Born : 1 February 1552 - Mileham, Norfolk
Died : 3 September 1634 - Stoke Poges, Buckinghamshire

Sir Edward Coke is remembered as perhaps the most eminent jurist in English history. His father Robert was a barrister with a practice in both Norfolk and London, and his mother was the daughter of a Norwich attorney, descended from the Knightley's of Northamptonshire. Coke entered Trinity College in 1567 but did not complete his Master of Arts.

In the years between entering the Middle Temple in 1571 and his call to the bar in 1578 little is known of him, but upon admission, he spent many years roaming the countryside serving on councils, acting as Recorder, and acquiring estates. He married his first wife Bridget Paston, who came with a large dowry of thirty thousand pounds, and formed a strong friendship with Sir Thomas Bromley, who was Lord Chancellor, and father of Sir Henry Bromley.

Coke's career developed strongly, and he progressed quickly. In 1586 he was Recorder of Coventry and Norfolk, and Justice of the Peace for Norfolk, he entered Parliament in 1589 for Aldeburgh. In 1590 he was Bencher of the Inner Temple, in 1591 Recorder of London, and finally in 1592 he achieved his first major appointment as Solicitor General, succeeding Sir John Popham who had been elevated to Lord Chief Justice. In those years he had sired seven children, however only one, Elizabeth, survived infancy.

In 1593 Coke stood against Francis Bacon for the position of Attorney General. He was older than Bacon, had vast amounts of experience with the law, and was the Queen's preferred choice. Bacon on the other hand was the first choice of Robert Devereux, Earl of Essex. When Coke was appointed, Essex took it as a personal rebuff.

The following years saw the change in fortune of many of those around Coke. He eventually prosecuted Essex and his followers for the abortive Essex Rebellion, Sir Walter Ralegh for his part in the Bye and Main Plot, and the conspirators in the Gunpowder Plot.

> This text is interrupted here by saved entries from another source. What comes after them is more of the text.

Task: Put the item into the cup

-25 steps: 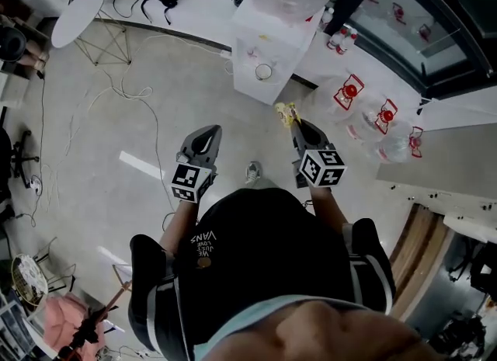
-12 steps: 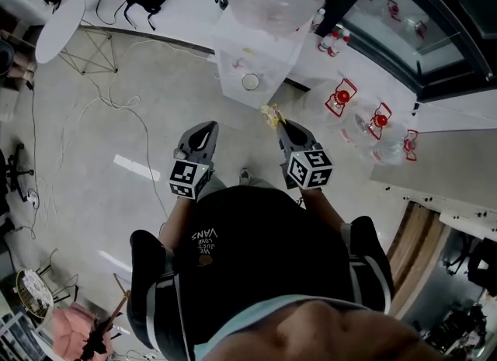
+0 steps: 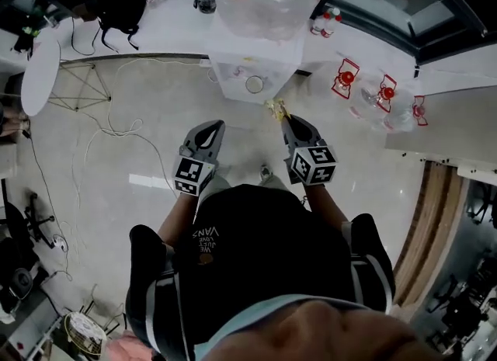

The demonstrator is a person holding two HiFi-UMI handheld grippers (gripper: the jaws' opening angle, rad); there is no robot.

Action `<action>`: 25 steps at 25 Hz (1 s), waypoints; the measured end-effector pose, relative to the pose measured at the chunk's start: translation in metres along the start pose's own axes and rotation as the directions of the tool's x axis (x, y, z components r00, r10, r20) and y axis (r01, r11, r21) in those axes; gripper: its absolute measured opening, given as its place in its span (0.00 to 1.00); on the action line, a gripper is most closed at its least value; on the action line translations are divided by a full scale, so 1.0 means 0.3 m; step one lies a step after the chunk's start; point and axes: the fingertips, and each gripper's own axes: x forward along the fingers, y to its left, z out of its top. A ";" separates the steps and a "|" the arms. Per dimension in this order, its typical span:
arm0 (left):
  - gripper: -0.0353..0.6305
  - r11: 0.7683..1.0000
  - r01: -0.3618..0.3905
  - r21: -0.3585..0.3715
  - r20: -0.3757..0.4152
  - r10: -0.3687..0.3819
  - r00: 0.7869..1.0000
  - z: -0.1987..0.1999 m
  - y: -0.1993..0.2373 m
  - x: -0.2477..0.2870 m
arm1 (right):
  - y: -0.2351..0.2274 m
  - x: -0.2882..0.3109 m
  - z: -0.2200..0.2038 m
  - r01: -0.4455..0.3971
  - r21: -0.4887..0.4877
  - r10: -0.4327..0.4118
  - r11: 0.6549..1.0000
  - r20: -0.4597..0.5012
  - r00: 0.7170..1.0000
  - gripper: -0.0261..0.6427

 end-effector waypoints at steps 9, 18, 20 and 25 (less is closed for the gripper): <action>0.08 0.986 0.155 0.061 -0.063 -0.152 0.986 -0.078 0.240 0.044 | 0.068 0.160 -0.017 0.184 0.070 -0.187 0.980 0.044 0.981 0.12; 0.08 0.962 0.246 0.123 -0.095 -0.235 0.967 -0.199 0.332 0.236 | -0.022 0.287 -0.074 0.295 0.111 -0.304 0.949 0.071 0.950 0.12; 0.08 0.960 0.249 0.130 -0.096 -0.237 0.967 -0.239 0.342 0.285 | -0.049 0.318 -0.107 0.296 0.110 -0.304 0.949 0.067 0.950 0.12; 0.08 0.961 0.249 0.119 -0.091 -0.240 0.967 -0.329 0.333 0.408 | -0.139 0.390 -0.185 0.292 0.087 -0.296 0.952 0.039 0.954 0.12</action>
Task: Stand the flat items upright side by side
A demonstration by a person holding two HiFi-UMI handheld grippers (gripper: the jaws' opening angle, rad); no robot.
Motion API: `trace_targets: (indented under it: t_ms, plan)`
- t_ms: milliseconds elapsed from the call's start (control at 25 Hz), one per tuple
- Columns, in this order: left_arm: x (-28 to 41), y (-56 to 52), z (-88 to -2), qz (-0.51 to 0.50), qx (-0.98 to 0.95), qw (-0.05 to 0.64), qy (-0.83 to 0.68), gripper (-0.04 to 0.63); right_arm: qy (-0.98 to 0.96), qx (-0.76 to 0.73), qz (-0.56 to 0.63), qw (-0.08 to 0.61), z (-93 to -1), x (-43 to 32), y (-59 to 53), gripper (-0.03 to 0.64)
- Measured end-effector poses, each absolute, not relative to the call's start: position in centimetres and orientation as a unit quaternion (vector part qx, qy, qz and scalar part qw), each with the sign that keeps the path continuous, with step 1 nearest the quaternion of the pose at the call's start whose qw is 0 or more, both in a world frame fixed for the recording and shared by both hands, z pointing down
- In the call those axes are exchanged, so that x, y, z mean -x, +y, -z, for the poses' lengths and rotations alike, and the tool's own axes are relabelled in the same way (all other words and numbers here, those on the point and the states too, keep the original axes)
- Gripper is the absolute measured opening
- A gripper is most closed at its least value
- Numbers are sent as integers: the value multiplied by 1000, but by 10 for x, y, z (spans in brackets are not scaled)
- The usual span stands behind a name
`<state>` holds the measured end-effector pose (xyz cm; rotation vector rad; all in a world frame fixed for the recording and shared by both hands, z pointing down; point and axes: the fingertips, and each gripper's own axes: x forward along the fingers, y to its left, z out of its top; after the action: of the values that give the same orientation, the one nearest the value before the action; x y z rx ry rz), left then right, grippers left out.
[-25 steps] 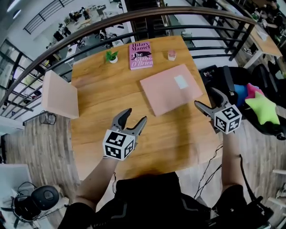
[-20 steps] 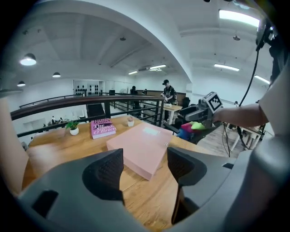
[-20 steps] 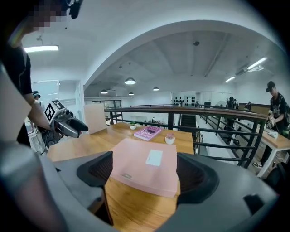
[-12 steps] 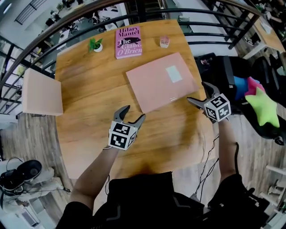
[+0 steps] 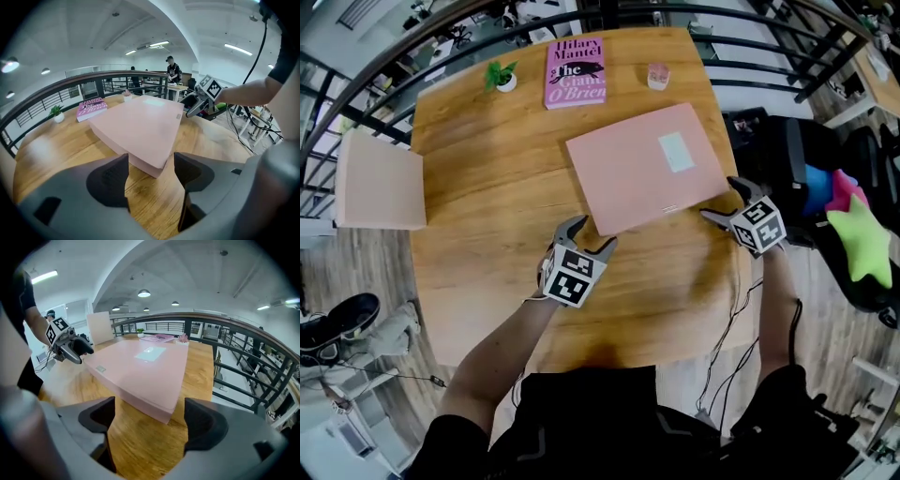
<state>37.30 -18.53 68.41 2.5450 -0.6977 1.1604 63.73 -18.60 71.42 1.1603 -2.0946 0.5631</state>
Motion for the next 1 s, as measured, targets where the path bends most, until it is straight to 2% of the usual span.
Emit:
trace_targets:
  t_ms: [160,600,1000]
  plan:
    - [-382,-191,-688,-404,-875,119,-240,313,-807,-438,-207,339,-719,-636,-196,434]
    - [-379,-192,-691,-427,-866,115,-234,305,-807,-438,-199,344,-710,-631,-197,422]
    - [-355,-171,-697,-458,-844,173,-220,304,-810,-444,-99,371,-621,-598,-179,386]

In 1606 as just reward, James I appointed him Chief Justice of the Common Pleas. In this position, his favour gradually waned. He became the champion of common law against the encroachments of the royal prerogative and declared null and void royal proclamations that were contrary to law, declaring that not even the King was above the law. Although he became a member of the Privy Council in 1613, he continued to champion the cause of those who opposed the King, and in 1616 was dismissed from the Council through the efforts of Bacon. The following year he was re-appointed to the Privy Council, but he continued challenging royal prerogative, eventually impeaching Bacon in 1621. Coke helped to write the Petition of Right, the most explicit statement of the principles of liberty to appear in England up to that time. It became an integral part of the English constitution and forever cemented his position in English Jurisprudence history.